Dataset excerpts
----

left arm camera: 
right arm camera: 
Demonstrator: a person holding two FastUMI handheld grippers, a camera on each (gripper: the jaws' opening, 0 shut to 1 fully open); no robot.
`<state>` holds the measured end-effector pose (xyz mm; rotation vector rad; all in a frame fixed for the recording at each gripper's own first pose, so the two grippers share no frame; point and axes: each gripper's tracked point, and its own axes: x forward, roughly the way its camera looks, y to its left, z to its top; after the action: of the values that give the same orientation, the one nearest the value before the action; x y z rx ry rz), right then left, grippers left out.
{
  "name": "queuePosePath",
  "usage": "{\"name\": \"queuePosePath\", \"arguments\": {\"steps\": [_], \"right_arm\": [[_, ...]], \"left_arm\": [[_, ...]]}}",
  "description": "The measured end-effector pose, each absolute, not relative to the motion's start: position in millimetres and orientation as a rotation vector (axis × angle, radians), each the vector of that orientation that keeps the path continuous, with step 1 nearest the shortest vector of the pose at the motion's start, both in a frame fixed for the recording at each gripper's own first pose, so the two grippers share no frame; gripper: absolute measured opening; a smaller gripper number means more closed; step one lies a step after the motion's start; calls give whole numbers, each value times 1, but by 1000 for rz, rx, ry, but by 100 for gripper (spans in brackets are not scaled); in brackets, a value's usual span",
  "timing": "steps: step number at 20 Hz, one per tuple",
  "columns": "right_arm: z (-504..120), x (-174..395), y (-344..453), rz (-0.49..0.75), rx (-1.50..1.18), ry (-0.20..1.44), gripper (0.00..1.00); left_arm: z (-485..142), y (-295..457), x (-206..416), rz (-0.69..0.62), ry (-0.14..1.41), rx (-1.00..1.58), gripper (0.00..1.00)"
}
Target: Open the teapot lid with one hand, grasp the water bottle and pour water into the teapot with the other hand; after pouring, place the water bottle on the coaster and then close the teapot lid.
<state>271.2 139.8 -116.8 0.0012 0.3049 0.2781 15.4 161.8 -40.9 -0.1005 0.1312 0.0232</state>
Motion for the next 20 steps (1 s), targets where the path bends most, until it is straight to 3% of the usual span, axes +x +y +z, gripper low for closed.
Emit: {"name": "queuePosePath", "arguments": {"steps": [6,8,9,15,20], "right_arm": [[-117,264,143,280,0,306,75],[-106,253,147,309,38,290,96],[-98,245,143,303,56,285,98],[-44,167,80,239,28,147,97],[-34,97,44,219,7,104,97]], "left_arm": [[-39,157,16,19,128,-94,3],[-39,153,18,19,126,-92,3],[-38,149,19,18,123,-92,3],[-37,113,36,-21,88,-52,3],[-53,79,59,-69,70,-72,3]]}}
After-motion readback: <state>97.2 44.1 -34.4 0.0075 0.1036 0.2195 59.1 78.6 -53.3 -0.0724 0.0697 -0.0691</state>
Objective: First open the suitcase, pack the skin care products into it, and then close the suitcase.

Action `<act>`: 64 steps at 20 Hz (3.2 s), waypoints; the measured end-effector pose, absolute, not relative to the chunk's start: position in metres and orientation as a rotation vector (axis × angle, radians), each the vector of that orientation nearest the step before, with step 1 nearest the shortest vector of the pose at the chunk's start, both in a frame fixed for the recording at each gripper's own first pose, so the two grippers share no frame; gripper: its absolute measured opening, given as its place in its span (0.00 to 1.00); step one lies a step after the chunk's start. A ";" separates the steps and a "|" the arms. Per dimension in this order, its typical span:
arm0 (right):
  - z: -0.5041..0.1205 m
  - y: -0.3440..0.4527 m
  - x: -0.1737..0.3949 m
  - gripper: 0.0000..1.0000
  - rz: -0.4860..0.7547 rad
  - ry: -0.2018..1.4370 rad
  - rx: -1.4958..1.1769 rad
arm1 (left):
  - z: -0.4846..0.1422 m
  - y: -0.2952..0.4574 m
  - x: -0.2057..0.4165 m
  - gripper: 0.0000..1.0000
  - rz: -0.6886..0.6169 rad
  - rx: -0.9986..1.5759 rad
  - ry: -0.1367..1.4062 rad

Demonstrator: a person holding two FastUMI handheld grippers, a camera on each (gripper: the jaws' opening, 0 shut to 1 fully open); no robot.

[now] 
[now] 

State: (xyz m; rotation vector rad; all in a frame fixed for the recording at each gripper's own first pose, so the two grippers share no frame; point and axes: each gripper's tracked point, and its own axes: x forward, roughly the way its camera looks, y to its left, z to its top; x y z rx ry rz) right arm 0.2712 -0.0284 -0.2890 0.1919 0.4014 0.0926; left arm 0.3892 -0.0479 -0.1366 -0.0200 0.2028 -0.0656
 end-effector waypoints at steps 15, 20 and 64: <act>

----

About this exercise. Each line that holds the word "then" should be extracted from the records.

Reply to the exercise.
`<state>` holds the measured end-effector pose (xyz mm; rotation vector rad; all in a frame fixed for the recording at each gripper's own first pose, so the two grippers share no frame; point and axes: each gripper's tracked point, and its own axes: x forward, roughly the way its camera looks, y to its left, z to its top; after the action: of the values that give the same orientation, the one nearest the value before the action; x y z rx ry rz), right then left, grippers left out.
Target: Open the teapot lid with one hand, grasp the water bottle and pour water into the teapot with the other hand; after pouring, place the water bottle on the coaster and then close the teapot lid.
Objective: First open the suitcase, pack the skin care products into it, and then close the suitcase.

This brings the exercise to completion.